Instructions for the task: The answer should be an exact repeat of the stretch of material below from the line containing "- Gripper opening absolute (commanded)" through the line containing "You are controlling".

--

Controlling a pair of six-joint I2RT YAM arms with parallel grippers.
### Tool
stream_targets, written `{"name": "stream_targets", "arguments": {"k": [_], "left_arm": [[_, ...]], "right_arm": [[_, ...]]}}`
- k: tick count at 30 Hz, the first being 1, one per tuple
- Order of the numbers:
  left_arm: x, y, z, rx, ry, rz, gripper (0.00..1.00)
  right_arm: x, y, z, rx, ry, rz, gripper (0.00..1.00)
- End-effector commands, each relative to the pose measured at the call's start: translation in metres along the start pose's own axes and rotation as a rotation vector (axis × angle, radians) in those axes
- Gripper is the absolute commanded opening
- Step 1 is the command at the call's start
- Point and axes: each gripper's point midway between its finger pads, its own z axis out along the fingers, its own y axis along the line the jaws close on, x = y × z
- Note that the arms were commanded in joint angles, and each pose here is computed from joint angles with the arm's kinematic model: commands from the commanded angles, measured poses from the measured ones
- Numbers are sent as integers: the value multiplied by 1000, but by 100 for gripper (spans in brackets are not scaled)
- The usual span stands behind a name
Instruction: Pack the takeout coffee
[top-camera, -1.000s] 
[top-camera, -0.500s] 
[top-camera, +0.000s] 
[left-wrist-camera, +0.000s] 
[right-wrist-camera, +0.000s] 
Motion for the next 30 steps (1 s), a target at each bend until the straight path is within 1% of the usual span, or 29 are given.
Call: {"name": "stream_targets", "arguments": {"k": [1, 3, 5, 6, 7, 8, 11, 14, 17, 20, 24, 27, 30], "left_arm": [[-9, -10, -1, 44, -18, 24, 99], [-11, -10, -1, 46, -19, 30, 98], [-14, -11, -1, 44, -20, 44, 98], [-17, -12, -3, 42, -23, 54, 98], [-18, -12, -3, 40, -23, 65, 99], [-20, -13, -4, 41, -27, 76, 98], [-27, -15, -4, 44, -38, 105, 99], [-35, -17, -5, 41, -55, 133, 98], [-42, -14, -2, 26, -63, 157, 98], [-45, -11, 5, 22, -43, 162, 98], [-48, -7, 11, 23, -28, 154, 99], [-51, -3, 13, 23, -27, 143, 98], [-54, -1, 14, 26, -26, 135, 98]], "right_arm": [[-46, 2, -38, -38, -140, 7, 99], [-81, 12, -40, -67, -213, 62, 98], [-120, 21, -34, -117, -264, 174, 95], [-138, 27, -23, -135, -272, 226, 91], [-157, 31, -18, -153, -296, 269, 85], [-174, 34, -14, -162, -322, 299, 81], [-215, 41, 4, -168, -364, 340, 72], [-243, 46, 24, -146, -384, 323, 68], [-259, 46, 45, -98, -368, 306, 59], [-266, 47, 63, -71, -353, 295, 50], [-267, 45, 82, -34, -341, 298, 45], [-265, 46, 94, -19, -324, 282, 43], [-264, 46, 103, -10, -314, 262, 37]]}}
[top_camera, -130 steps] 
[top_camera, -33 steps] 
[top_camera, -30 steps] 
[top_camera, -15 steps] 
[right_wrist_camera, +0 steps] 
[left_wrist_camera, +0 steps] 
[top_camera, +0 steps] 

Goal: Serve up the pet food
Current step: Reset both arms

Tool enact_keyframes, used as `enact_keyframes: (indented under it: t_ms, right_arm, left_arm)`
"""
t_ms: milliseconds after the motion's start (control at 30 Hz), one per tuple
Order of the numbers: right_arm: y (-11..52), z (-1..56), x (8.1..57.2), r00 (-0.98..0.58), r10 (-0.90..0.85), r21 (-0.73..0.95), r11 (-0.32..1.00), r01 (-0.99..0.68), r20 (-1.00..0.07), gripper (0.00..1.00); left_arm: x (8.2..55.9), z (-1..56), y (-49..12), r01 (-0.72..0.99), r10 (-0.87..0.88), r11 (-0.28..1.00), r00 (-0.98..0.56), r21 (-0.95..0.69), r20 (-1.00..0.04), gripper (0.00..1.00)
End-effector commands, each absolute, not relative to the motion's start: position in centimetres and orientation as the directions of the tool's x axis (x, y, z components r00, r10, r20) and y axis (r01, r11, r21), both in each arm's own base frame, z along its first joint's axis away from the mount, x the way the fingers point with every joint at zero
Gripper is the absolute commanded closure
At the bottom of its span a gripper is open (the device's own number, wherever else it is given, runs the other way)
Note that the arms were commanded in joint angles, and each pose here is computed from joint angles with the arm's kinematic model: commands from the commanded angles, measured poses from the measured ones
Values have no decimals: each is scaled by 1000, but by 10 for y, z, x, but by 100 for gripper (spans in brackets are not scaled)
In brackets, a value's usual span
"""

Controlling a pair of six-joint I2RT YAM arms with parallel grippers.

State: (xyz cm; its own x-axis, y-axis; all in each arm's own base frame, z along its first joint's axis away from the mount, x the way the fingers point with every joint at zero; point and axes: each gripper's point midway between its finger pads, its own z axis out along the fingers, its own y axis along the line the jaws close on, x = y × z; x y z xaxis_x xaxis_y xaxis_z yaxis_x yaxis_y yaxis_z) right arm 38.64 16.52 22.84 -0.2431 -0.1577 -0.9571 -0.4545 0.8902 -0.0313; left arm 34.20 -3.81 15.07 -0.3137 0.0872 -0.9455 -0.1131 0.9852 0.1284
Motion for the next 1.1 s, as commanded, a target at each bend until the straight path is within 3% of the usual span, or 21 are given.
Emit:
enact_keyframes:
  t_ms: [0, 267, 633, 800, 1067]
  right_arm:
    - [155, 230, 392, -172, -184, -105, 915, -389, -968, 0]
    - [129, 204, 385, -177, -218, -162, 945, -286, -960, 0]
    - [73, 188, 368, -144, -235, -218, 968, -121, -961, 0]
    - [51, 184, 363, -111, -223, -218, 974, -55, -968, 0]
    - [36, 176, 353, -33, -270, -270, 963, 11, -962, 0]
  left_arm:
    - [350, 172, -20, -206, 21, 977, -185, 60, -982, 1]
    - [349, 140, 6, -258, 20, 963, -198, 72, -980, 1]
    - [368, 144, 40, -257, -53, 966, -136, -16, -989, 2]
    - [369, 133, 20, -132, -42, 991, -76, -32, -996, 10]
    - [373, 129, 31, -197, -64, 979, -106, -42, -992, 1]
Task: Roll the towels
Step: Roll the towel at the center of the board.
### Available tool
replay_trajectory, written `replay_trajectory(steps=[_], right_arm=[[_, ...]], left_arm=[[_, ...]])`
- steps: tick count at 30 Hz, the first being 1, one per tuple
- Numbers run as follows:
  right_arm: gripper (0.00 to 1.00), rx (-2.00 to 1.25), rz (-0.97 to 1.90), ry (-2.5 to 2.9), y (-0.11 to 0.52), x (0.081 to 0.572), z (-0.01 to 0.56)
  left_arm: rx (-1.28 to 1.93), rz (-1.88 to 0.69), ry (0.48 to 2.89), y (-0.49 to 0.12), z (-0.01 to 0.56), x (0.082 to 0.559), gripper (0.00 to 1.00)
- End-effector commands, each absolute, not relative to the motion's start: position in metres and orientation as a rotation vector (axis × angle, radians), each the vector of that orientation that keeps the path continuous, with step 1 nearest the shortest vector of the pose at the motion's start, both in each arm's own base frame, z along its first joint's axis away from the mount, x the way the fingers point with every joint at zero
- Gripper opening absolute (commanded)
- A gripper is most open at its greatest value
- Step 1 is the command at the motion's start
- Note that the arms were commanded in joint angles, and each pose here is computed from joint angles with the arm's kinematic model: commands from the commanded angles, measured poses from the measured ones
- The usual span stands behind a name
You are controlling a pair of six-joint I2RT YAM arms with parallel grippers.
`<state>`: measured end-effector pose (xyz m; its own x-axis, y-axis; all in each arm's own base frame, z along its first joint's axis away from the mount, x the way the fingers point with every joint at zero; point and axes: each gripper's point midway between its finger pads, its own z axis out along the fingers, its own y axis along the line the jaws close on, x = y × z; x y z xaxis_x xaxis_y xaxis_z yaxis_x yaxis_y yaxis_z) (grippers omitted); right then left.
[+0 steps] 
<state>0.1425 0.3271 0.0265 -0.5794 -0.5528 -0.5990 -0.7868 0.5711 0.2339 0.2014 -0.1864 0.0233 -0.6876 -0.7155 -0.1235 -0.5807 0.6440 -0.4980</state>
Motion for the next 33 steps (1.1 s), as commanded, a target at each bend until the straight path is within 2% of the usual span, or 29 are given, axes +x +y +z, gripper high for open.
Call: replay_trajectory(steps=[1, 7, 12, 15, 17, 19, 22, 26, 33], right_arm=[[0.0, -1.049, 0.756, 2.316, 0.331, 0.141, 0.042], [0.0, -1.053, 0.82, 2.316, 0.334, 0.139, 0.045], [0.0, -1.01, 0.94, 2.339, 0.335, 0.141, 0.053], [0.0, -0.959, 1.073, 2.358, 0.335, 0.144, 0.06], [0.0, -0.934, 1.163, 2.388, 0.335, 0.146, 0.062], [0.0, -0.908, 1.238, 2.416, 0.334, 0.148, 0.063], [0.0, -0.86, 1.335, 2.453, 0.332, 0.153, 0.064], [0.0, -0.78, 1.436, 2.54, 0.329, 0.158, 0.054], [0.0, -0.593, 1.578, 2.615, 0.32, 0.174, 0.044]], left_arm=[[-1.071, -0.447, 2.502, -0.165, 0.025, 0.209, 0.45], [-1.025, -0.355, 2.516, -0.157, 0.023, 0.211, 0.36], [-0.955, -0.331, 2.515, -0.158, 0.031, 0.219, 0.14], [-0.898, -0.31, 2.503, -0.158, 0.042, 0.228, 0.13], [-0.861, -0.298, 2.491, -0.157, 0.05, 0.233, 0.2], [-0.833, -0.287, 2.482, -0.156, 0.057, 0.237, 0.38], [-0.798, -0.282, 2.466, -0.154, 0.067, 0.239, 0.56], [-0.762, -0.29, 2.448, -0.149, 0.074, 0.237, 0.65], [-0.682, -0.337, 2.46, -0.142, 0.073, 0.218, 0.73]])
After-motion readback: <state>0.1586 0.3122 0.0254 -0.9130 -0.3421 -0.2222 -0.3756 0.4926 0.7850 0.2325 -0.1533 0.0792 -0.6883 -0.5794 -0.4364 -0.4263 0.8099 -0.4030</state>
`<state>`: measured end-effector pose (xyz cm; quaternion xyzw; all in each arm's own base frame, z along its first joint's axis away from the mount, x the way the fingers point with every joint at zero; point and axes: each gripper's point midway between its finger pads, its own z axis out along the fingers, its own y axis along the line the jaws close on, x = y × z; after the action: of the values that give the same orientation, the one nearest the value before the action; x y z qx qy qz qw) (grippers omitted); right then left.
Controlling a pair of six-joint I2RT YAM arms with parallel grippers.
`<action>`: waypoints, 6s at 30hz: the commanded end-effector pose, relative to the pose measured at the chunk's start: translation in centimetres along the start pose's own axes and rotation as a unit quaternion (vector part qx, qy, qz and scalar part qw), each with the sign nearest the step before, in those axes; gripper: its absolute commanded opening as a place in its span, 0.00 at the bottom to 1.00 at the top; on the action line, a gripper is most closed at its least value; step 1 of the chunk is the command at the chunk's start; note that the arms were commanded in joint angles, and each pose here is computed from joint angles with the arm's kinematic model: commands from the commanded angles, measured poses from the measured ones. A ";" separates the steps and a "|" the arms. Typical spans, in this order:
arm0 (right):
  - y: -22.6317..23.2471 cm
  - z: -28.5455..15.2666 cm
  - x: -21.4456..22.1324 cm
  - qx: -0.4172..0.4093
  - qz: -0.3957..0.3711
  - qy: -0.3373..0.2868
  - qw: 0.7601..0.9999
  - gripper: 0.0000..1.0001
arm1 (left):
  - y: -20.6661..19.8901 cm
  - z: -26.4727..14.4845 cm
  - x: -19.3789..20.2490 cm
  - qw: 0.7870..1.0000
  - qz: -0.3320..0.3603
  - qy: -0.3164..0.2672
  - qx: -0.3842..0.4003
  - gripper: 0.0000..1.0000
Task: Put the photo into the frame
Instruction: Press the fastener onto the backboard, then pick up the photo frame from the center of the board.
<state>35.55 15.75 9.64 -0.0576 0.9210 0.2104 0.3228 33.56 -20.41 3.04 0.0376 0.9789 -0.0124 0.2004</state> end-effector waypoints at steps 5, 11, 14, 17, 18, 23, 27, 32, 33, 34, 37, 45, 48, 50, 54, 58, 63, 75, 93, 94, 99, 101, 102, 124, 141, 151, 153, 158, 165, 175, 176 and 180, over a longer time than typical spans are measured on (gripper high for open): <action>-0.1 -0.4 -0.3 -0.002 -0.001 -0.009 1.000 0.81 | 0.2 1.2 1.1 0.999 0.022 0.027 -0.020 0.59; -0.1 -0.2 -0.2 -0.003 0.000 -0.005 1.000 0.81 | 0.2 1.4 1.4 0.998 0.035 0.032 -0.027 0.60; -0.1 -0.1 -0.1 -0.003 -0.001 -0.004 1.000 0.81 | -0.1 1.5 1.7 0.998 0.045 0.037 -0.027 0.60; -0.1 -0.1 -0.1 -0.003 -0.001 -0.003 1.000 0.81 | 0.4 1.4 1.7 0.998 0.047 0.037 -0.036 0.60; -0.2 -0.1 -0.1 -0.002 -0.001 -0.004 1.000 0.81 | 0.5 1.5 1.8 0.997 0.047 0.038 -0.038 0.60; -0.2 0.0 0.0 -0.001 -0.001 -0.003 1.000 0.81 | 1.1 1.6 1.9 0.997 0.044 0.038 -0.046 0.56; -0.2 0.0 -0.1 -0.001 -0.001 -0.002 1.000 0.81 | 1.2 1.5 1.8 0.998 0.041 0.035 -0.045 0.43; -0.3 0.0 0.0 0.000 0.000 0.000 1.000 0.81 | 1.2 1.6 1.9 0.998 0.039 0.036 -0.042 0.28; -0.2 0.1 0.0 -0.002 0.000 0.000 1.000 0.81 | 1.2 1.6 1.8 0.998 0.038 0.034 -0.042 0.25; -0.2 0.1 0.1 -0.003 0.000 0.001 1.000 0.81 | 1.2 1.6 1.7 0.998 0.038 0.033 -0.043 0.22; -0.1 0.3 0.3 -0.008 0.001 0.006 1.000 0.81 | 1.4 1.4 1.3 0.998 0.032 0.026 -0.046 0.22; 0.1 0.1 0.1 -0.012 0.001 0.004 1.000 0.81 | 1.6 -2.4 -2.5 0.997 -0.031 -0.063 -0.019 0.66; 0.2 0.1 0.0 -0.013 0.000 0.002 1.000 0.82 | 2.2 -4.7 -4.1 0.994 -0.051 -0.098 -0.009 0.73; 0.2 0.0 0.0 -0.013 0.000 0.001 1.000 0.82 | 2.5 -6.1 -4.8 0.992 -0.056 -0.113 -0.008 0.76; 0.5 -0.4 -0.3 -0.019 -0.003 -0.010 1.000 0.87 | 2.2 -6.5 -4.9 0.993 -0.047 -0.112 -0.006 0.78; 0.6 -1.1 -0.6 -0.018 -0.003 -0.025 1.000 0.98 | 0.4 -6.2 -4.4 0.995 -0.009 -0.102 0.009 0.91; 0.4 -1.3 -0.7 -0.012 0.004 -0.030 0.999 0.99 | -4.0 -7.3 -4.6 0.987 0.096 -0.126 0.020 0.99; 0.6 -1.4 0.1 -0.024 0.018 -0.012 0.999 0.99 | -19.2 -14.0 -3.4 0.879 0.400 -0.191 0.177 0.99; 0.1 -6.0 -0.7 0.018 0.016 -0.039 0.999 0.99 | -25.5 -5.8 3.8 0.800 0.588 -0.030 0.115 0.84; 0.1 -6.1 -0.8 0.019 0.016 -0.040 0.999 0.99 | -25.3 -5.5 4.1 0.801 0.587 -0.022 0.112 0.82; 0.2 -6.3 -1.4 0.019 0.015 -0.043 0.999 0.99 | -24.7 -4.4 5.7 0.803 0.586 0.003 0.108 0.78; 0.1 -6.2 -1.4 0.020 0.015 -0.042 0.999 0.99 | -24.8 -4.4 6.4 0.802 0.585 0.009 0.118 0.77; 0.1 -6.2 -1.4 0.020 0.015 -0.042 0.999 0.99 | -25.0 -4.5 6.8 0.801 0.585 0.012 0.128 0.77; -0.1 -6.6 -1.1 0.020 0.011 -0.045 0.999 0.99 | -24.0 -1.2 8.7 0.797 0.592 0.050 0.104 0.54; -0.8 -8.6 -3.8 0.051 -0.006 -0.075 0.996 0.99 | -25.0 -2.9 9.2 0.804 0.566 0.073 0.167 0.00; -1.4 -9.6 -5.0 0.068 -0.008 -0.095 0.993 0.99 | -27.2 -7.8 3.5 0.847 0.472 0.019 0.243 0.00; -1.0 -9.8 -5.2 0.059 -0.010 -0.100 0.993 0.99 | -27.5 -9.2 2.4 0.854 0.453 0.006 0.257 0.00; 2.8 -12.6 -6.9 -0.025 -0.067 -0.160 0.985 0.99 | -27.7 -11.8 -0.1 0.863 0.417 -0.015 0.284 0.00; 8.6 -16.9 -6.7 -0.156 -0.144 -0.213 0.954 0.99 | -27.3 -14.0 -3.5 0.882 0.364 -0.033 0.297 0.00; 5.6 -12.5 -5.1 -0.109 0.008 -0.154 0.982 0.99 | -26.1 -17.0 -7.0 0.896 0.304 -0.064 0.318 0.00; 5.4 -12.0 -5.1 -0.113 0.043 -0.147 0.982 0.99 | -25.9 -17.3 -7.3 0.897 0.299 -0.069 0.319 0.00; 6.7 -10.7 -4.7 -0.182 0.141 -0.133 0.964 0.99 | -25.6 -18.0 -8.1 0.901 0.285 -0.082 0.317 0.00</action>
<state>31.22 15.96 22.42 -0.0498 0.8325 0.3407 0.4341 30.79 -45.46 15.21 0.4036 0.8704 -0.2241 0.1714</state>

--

Your response:
- Gripper opening absolute (commanded)
- A gripper is most open at its greatest value
- Step 1 is the command at the motion's start
- Note that the arms were commanded in joint angles, and each pose here is computed from joint angles with the arm's kinematic model: commands from the commanded angles, measured poses from the measured ones
- The usual span stands behind a name
You are controlling a pair of six-joint I2RT YAM arms with parallel grippers.

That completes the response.